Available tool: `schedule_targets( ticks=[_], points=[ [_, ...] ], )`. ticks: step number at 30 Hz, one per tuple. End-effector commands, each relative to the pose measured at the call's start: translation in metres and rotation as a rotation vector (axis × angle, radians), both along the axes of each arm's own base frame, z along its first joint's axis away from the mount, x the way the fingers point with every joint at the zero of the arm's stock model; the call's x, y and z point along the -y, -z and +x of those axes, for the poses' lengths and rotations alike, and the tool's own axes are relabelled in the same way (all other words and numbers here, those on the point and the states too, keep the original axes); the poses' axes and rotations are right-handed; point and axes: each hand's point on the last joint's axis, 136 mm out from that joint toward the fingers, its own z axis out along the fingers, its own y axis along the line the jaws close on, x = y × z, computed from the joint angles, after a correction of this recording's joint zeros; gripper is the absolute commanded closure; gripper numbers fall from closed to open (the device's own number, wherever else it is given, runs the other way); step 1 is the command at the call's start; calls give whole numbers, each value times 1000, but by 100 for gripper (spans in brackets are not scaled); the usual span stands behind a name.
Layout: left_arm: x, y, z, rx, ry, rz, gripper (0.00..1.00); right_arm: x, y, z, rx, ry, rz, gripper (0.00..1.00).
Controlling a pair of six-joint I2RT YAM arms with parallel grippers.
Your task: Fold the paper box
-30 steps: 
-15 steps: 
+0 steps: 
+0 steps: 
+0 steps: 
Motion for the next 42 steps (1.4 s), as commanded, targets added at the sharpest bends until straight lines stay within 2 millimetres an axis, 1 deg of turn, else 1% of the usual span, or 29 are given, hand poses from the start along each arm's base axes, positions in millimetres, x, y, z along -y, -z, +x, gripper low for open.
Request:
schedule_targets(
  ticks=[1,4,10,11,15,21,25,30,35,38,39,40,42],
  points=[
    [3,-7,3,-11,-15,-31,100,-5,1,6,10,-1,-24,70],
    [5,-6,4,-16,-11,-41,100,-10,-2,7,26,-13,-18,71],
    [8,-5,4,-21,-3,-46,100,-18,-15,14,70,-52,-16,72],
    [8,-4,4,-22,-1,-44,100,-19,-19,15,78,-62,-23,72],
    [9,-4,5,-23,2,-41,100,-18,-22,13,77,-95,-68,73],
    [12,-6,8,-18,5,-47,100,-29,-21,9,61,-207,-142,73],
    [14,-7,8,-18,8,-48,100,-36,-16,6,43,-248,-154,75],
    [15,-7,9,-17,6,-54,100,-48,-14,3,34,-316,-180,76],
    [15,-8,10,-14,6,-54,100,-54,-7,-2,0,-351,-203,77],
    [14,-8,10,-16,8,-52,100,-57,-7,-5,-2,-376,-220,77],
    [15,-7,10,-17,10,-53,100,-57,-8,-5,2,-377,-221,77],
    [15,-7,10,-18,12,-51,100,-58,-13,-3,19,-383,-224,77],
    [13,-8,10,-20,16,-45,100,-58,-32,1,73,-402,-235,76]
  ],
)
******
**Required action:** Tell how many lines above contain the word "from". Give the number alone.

**Answer space:** 2